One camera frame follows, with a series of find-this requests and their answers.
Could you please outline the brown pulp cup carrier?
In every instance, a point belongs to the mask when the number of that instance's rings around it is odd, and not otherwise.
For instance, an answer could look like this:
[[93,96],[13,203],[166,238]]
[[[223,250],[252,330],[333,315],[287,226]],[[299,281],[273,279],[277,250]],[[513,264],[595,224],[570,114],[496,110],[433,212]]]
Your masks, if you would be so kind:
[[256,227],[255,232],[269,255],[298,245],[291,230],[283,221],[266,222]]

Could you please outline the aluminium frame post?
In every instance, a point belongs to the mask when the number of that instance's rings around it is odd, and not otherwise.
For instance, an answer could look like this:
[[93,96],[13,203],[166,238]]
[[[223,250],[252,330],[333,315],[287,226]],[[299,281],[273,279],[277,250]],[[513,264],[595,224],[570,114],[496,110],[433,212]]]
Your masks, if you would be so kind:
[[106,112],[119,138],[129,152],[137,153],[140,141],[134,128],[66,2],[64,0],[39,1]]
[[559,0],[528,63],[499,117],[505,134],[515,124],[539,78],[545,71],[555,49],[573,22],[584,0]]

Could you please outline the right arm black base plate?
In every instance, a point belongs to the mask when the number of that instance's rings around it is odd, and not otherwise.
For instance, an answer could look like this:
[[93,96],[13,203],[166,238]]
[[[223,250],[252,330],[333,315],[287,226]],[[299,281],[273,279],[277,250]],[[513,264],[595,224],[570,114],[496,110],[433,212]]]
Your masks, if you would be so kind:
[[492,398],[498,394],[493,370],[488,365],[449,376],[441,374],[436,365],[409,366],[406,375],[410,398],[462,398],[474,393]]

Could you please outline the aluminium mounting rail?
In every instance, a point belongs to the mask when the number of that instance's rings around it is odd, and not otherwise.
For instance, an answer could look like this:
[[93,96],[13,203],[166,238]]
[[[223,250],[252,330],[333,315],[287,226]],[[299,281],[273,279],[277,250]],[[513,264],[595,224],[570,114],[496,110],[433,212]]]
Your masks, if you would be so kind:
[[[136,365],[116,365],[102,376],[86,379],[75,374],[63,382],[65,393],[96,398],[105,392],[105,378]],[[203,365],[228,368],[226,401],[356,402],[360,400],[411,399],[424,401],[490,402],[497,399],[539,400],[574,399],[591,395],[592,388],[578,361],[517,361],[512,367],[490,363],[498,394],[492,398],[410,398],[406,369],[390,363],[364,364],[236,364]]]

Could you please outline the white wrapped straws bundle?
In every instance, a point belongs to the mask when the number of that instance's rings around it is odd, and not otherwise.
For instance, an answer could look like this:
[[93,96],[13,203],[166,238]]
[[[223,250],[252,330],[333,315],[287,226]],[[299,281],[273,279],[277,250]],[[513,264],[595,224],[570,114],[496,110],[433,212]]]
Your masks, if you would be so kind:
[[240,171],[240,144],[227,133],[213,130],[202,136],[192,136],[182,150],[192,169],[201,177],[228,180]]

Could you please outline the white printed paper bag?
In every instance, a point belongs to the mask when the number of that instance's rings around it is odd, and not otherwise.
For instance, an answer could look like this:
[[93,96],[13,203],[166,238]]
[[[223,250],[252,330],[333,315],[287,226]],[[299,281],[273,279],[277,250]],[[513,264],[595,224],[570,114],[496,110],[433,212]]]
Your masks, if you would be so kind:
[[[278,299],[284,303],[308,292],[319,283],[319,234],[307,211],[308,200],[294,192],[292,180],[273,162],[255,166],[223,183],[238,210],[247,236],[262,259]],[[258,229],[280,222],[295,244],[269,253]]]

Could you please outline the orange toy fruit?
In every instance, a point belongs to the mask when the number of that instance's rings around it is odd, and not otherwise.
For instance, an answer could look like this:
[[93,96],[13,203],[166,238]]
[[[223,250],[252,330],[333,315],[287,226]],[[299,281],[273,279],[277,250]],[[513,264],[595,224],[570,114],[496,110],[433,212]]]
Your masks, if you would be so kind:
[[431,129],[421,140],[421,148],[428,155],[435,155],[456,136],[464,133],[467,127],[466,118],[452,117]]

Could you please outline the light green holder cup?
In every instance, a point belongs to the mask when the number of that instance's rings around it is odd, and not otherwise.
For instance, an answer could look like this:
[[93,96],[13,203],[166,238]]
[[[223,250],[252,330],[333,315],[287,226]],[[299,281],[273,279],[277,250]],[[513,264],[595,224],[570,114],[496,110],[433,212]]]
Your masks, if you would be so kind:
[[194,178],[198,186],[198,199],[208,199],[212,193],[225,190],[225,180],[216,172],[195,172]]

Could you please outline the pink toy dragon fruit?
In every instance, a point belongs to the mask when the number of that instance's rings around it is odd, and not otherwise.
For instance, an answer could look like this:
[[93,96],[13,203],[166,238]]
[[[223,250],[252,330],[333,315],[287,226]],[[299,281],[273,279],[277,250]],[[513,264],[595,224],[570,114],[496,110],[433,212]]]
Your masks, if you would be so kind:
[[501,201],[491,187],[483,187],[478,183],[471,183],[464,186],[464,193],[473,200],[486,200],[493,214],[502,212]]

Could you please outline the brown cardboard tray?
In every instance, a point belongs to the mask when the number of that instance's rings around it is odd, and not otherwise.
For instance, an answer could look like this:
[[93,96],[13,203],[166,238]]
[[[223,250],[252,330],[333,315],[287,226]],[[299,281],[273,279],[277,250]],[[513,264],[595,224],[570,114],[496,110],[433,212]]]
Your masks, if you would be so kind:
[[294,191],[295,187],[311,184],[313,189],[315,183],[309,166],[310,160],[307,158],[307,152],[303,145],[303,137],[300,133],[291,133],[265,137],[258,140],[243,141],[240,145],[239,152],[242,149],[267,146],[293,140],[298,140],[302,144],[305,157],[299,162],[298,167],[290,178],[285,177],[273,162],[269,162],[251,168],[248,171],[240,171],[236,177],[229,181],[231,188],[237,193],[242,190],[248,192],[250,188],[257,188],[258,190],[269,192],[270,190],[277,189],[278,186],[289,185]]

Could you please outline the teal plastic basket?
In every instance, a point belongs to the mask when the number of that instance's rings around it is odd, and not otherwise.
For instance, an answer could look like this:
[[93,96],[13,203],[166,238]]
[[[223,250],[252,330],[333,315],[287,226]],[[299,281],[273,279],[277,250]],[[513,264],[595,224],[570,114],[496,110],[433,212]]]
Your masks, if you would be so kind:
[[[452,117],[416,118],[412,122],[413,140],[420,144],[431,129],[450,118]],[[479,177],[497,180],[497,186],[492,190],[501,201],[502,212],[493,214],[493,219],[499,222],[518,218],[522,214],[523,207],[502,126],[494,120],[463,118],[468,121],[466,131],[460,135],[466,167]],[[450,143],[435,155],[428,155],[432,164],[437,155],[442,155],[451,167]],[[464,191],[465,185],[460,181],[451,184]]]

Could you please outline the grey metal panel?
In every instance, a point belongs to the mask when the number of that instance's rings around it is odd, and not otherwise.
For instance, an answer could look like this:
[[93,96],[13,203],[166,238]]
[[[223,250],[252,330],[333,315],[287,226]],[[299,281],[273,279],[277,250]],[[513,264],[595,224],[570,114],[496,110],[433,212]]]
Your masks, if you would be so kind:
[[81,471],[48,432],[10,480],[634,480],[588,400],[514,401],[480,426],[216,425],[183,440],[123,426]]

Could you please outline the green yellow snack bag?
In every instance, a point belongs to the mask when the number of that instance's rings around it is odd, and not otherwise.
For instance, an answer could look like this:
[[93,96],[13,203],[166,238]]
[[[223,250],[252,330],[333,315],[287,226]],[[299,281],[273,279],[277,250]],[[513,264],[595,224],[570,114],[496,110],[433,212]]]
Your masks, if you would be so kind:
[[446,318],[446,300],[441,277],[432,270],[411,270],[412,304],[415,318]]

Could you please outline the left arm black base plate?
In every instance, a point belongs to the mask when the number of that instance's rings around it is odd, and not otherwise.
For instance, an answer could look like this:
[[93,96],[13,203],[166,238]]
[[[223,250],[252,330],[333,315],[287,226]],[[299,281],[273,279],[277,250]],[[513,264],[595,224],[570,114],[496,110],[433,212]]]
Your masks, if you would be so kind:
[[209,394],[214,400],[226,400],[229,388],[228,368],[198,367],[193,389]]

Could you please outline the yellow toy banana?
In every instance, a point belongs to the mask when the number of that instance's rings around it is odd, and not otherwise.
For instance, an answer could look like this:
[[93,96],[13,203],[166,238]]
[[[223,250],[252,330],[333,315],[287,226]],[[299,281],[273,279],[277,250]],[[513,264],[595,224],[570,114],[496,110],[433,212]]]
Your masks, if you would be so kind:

Instructions for the task
From the listing, please work out how many lines contain "fruit". Give the number only.

Response box
2